▶ **Exercise directions**:
Below are records with pictures. Transcribe exactly, and only, the lines from the line with "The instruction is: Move" to the line with "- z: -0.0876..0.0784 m", both ends included, but not the pictures.

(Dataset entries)
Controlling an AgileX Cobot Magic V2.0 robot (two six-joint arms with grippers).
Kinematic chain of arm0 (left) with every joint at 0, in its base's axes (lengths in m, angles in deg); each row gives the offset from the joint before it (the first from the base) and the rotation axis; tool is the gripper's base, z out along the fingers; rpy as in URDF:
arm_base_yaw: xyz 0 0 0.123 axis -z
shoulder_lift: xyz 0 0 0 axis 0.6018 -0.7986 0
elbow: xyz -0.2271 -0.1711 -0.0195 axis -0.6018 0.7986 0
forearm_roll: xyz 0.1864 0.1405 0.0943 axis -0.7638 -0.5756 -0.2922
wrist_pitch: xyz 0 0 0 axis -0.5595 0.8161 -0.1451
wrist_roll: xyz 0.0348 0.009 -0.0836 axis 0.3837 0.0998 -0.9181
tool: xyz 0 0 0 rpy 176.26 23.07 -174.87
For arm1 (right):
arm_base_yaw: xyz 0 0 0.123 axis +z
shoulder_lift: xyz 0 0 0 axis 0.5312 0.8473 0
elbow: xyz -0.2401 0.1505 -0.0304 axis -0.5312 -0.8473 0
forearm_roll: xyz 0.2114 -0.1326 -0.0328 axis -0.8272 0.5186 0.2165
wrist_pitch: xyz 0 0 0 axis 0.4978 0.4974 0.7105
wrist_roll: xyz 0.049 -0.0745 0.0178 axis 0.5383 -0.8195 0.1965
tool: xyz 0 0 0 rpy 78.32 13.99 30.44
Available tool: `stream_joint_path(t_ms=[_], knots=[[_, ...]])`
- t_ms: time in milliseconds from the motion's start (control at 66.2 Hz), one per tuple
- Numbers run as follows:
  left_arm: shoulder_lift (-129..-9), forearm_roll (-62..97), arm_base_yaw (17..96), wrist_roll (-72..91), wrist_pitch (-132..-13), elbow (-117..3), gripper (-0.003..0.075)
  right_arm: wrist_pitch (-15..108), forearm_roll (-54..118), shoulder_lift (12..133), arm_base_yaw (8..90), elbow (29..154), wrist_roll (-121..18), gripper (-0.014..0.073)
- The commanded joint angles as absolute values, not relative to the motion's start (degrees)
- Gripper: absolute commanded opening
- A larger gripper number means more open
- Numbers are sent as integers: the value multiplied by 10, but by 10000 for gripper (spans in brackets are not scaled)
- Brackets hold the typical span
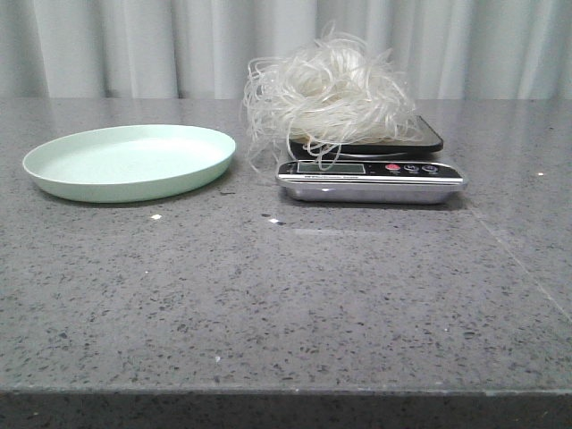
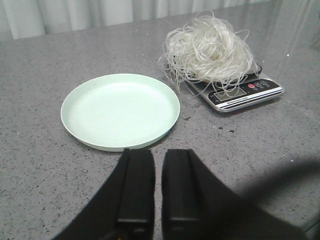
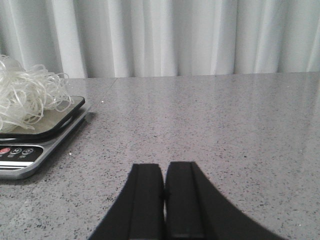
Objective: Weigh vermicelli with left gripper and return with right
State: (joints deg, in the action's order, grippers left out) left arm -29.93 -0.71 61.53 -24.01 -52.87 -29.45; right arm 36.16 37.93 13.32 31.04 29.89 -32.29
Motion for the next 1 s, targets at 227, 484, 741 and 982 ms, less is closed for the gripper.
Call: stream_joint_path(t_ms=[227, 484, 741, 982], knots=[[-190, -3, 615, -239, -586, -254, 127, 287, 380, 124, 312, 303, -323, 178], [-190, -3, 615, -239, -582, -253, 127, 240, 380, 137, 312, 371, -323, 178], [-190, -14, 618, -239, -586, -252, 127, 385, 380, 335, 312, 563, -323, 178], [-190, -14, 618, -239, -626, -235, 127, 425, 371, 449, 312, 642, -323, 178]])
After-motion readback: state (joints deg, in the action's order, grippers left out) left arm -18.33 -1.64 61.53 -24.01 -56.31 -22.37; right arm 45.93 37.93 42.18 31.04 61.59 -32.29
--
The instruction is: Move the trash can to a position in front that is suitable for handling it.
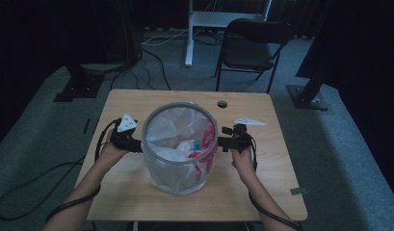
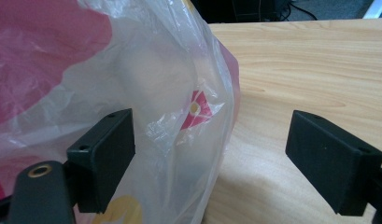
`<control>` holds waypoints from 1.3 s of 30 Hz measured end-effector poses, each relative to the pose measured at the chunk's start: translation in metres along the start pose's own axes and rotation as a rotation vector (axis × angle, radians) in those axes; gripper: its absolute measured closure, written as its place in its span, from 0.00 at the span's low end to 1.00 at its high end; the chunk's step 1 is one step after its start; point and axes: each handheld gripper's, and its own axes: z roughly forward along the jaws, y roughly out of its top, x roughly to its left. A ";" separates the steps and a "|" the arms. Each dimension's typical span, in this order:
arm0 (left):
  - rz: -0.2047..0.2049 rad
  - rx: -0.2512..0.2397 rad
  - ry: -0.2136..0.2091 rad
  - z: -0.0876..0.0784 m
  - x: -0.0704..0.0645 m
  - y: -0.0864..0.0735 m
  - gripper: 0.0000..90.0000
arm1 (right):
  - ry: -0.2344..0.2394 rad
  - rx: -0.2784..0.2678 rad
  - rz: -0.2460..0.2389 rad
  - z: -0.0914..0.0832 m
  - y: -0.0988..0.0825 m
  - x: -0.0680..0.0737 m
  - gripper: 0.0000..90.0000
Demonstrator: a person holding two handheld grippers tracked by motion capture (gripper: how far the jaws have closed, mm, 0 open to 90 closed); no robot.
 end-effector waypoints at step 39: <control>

▶ **Reply**:
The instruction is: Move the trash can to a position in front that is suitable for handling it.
`<control>` holds waypoints from 1.3 s of 30 Hz measured end-effector poses, each relative to the pose measured at the chunk's start: translation in metres along the start pose's own axes and rotation as a rotation vector (axis × angle, radians) in those axes; gripper: its absolute measured closure, written as its place in its span, from 0.00 at the span's low end to 1.00 at its high end; the chunk's step 1 is one step after its start; point and axes: each handheld gripper's, and its own axes: z roughly forward along the jaws, y roughly out of its top, x roughly to its left. A ";" separates the steps and a "|" the arms. Each dimension's typical span, in this order:
arm0 (left):
  - rz: -0.2047..0.2049 rad
  - rx: -0.2512..0.2397 rad
  - ry: -0.2136..0.2091 rad
  - z: -0.0876..0.0784 m

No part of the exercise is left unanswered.